◆ How to complete this task
From the line with "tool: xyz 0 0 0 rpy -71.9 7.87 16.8" to the line with "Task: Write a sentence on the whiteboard", retype every line exactly, including those two, and leave out the rest of the data below.

=======

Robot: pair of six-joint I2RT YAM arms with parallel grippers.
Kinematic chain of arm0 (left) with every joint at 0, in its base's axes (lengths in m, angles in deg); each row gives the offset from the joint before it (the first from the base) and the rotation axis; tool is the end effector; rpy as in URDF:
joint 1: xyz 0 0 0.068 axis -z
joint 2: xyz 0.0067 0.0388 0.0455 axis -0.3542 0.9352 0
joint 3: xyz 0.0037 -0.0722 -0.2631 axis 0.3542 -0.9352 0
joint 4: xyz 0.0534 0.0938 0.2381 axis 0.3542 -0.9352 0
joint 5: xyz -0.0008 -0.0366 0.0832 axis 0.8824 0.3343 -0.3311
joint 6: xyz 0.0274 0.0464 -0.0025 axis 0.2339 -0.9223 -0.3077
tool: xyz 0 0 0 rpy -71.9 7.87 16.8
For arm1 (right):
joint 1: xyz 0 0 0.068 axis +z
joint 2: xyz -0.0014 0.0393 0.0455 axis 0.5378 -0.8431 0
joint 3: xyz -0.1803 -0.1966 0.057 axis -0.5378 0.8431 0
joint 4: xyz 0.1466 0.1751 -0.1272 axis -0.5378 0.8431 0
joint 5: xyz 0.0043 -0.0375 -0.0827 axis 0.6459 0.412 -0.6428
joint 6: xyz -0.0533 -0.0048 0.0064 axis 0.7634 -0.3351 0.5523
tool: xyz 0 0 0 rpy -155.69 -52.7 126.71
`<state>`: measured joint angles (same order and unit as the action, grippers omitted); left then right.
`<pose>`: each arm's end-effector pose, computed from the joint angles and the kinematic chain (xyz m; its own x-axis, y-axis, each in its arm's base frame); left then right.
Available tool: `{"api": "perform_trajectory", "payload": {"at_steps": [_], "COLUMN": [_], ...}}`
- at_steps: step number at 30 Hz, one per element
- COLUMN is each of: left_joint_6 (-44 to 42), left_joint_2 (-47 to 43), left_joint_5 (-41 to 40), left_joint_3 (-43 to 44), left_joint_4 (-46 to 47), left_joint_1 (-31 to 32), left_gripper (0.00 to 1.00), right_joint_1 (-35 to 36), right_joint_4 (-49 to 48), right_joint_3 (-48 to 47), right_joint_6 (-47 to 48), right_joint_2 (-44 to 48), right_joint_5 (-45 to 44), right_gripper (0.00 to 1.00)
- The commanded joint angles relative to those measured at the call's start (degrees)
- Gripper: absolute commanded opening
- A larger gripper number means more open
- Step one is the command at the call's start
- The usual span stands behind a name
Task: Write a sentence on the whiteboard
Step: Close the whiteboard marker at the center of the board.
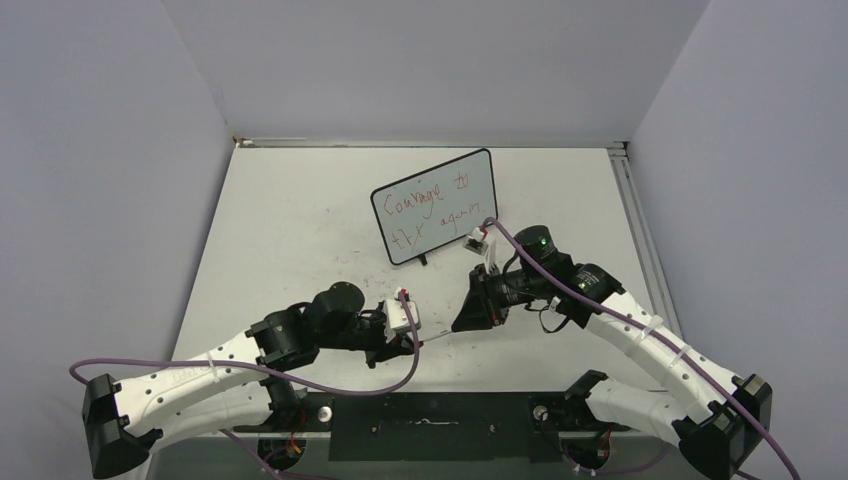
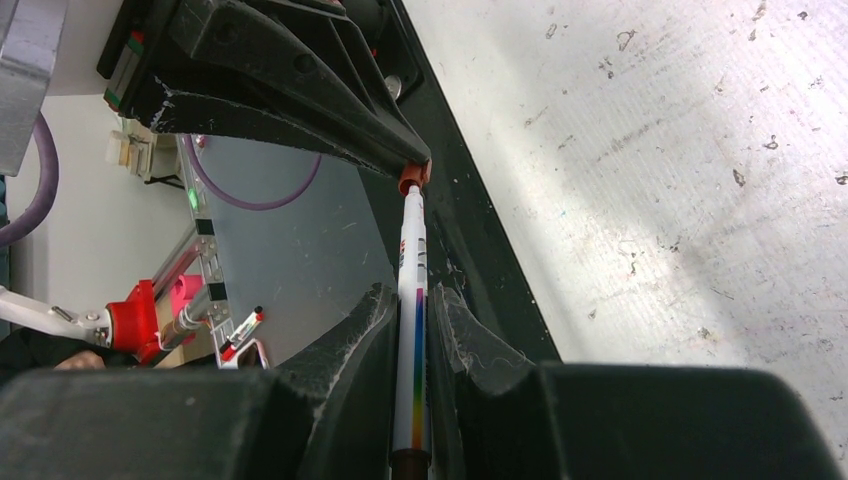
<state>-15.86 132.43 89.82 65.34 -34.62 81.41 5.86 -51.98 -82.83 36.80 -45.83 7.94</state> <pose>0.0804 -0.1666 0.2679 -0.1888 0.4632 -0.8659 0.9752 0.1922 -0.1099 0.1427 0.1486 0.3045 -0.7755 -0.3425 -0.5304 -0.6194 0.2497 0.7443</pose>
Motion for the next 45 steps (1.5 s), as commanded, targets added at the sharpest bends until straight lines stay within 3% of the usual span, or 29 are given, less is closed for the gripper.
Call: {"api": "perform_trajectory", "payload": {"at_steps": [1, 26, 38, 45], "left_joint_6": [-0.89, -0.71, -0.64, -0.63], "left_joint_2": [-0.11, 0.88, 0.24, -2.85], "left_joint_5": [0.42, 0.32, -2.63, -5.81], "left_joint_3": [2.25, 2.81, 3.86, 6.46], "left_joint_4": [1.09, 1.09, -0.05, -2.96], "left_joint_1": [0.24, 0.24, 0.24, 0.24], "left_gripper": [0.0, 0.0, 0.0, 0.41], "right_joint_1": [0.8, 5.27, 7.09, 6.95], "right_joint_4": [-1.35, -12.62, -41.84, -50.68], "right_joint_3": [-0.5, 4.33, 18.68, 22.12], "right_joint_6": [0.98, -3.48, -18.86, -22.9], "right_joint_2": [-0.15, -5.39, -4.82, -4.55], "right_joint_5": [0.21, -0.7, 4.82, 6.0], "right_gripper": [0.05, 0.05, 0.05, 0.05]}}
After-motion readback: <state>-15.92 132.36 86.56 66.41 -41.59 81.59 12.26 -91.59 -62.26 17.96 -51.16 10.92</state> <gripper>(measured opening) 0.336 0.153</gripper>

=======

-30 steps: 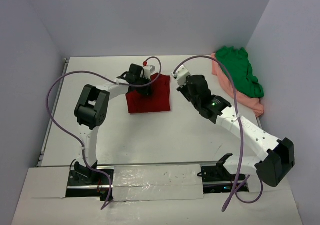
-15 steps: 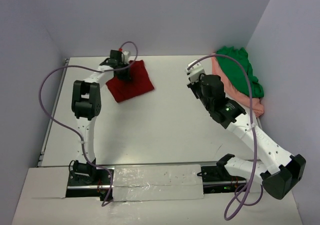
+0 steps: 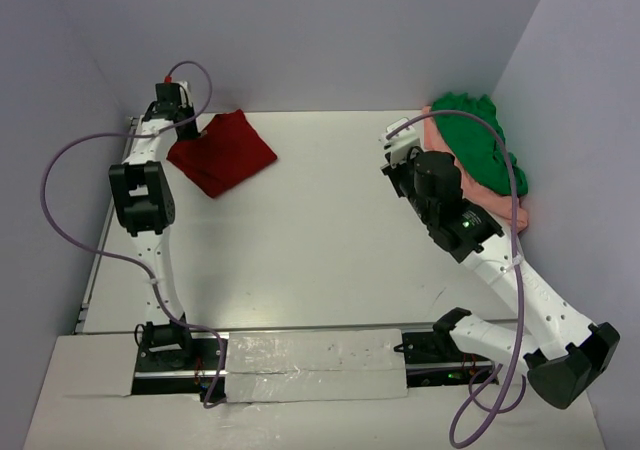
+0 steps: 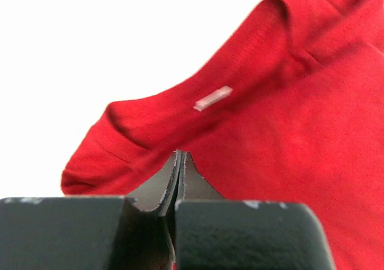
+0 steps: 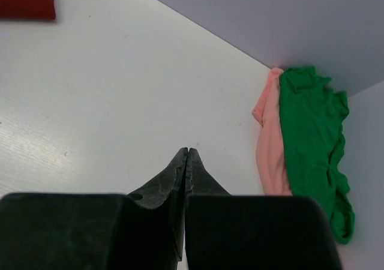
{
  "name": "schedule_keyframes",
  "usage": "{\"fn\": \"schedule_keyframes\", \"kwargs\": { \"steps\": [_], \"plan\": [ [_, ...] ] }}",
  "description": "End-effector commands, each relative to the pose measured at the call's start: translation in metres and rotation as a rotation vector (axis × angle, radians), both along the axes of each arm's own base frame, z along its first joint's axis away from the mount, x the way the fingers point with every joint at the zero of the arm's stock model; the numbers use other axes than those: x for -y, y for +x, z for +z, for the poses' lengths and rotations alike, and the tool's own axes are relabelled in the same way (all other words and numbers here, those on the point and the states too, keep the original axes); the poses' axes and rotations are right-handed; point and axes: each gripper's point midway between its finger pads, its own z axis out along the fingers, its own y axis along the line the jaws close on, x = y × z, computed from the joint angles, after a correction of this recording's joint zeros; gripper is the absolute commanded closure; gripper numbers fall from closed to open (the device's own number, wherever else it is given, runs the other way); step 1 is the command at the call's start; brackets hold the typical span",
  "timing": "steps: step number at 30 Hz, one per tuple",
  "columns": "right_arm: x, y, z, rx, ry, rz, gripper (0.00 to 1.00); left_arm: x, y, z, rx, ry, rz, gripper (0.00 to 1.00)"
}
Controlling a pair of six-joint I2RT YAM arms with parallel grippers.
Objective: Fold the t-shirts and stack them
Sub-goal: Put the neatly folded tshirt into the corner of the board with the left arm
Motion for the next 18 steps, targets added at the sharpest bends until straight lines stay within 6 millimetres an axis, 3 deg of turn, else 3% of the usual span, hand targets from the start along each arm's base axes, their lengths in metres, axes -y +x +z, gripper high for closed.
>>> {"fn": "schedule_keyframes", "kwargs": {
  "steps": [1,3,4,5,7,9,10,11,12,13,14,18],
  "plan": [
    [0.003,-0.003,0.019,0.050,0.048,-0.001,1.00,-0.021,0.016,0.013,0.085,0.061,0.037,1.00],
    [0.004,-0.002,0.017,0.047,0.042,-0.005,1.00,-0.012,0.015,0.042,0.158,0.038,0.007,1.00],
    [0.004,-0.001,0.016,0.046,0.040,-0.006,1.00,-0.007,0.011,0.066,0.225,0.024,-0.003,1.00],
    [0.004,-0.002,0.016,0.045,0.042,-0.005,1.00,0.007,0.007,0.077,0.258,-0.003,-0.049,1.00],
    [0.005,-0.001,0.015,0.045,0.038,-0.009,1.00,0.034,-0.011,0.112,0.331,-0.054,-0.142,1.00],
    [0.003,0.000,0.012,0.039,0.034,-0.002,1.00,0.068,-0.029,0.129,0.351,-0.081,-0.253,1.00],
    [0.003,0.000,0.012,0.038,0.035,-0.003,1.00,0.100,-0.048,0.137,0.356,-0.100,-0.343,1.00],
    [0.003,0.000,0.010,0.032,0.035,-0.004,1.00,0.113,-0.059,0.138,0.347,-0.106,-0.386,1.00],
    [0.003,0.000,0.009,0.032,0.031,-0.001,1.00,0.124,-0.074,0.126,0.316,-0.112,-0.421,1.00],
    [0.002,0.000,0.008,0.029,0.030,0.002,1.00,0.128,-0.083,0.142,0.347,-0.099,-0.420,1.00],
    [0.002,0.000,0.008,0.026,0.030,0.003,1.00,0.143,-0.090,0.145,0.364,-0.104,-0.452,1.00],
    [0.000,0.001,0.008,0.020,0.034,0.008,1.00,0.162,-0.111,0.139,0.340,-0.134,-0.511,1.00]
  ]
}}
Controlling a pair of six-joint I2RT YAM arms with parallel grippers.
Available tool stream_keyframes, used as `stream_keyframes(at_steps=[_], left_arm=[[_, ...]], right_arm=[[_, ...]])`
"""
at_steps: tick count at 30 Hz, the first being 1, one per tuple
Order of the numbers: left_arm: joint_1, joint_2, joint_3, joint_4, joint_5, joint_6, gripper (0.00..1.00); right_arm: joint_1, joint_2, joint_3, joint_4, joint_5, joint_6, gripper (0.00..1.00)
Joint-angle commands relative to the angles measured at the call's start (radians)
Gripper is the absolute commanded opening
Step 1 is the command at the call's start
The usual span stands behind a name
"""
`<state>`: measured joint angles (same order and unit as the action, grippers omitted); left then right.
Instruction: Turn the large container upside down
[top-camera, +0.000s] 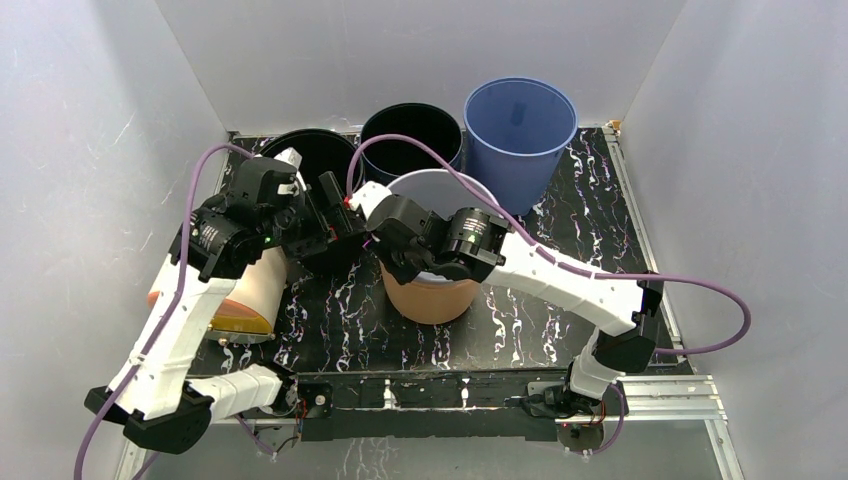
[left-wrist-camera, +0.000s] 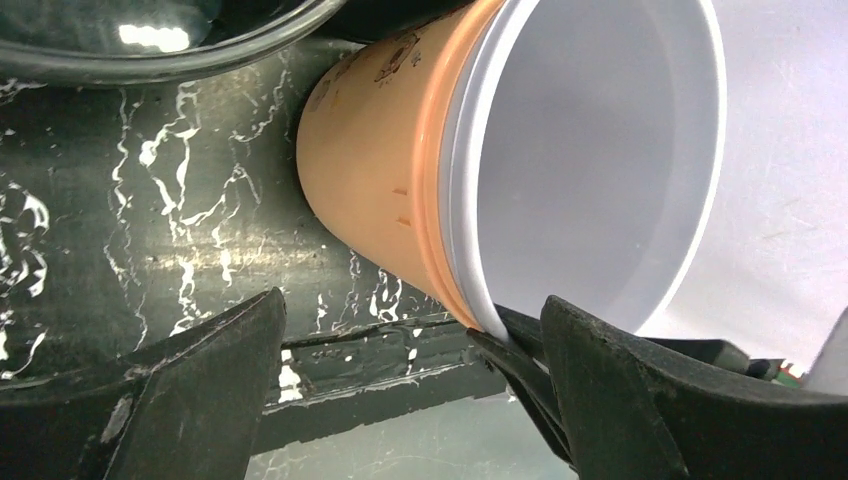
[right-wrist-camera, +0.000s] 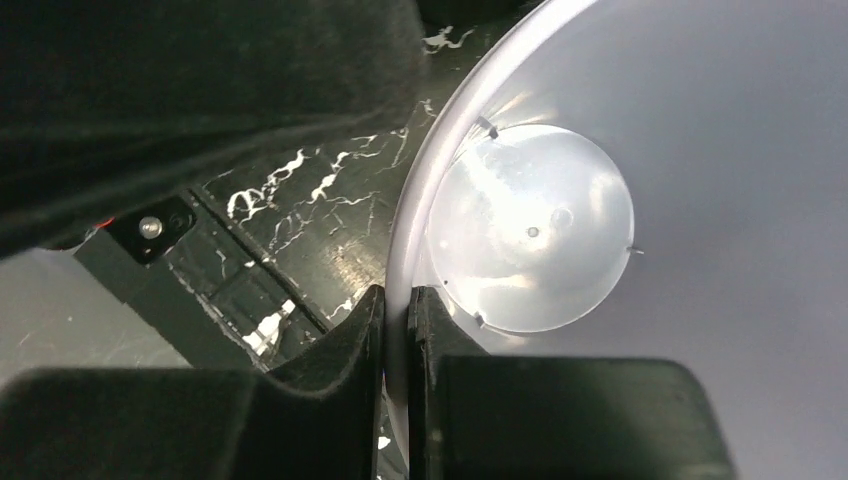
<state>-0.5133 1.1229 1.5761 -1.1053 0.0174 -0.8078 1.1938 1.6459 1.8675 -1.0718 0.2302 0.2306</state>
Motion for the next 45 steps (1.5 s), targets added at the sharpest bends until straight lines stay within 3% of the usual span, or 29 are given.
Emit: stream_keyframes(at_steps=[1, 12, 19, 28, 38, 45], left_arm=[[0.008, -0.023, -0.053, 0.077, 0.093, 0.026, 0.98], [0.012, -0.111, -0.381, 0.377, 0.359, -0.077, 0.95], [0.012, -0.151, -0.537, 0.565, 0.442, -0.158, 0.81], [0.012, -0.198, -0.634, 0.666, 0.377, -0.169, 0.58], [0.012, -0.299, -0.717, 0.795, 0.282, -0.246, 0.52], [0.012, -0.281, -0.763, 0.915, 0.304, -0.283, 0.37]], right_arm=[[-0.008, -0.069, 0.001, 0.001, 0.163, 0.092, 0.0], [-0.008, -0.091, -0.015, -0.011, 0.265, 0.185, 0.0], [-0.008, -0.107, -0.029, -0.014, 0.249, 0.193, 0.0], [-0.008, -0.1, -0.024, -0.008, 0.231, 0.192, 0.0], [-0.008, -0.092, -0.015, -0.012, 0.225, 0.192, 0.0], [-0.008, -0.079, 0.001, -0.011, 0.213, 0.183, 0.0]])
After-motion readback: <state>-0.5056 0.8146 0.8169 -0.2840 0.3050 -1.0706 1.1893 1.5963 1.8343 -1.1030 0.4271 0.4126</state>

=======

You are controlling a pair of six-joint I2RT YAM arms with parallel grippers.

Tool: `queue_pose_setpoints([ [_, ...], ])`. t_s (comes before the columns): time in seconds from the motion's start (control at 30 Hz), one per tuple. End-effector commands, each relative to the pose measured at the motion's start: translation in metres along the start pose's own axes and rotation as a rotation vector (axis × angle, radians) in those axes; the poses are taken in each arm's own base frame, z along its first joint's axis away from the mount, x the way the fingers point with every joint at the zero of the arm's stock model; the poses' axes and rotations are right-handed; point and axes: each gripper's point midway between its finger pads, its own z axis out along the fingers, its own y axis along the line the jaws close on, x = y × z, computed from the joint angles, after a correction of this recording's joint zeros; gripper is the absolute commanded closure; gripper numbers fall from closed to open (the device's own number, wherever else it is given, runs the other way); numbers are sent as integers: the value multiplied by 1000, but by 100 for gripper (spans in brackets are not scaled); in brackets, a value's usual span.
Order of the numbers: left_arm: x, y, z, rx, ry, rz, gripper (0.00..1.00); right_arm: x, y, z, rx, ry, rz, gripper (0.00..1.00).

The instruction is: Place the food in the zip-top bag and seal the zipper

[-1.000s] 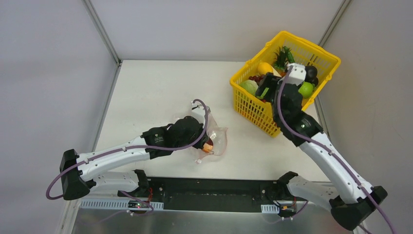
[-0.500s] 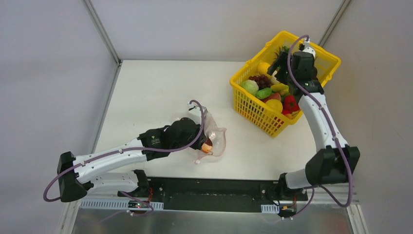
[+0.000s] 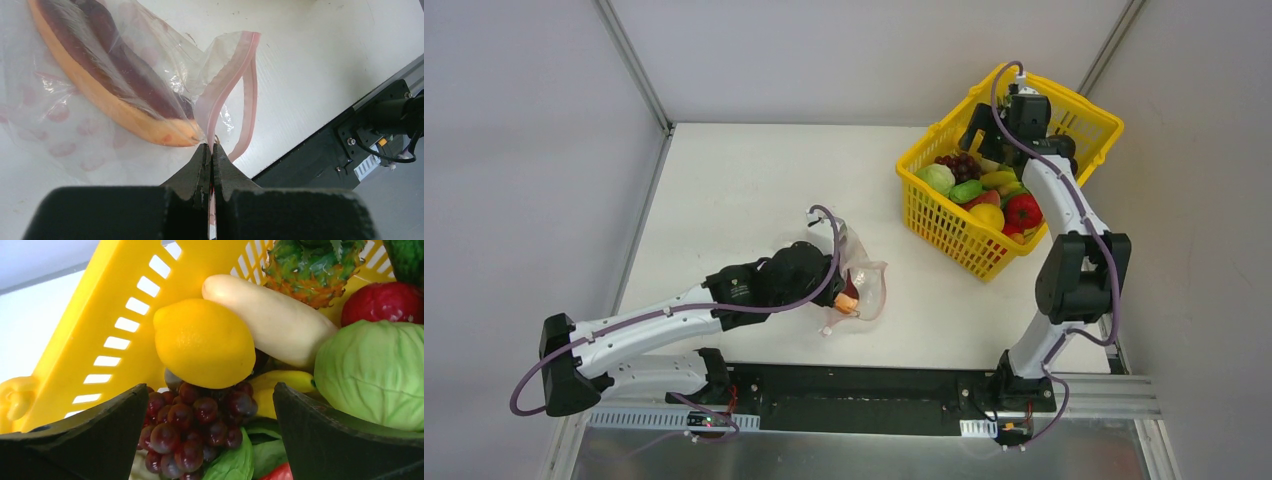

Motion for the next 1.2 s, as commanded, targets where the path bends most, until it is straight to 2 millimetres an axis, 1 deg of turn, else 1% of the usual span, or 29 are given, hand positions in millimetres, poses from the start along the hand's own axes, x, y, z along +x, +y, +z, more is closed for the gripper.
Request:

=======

◆ Response to this task
tool: xyz 0 0 0 rpy -71.9 7.87 16.8
For arm1 (right):
joint 1: xyz 0 0 0.068 axis +z
joint 2: xyz -0.0014 0.0393 0.0455 axis 0.5378 -0.8431 0
joint 3: xyz -0.1803 -0.1966 0.057 axis -0.5378 0.8431 0
joint 4: xyz 0.1466 0.1751 -0.1272 axis -0.5378 0.8431 0
joint 5: xyz 0.0043 -0.0375 -0.0827 axis 0.6459 0.412 -0.6428
joint 6: xyz -0.0533 -0.0048 0.0064 axis 0.7634 -0.3351 0.5523
tool: xyz 0 0 0 rpy -155.69 -52.7 126.71
`<state>`: measured joint angles (same order and unit as the action, grippers omitted); left then right.
`<pose>`: each arm's end-effector pose, computed from the joint angles and the kinematic chain (xyz m; its own x-axis, y-axis, each in its arm's base frame); left then right.
Available tool: `{"api": "perform_trajectory", "payload": {"at_steps": [_], "COLUMN": [_], ...}}`
- at_steps: step number at 30 Hz, one per element
- COLUMN is each of: left_joint_6 (-44 to 42), left_joint_2 (-47 to 43), left_joint_5 (-41 to 40), left_joint_3 (-43 to 44), left_joint_4 (-46 to 47), left_joint_1 (-31 to 32), left_gripper (0.00 to 1.00), right_joint_1 (-35 to 36), right_joint_4 (-49 to 48), right_joint_3 (-48 to 47), right_joint_6 (-47 to 48), right_joint_2 (-44 to 48), right_joint_5 (-45 to 44), right_gripper (0.00 to 1.00)
- The commanded joint angles relative to those measured at the call's start (degrees)
- Gripper: absolute commanded opening
- A larger gripper number means more open
- Step one is the command at the call's start
- The usual span stands behind a name
Task: Write a sentence on the whiteboard

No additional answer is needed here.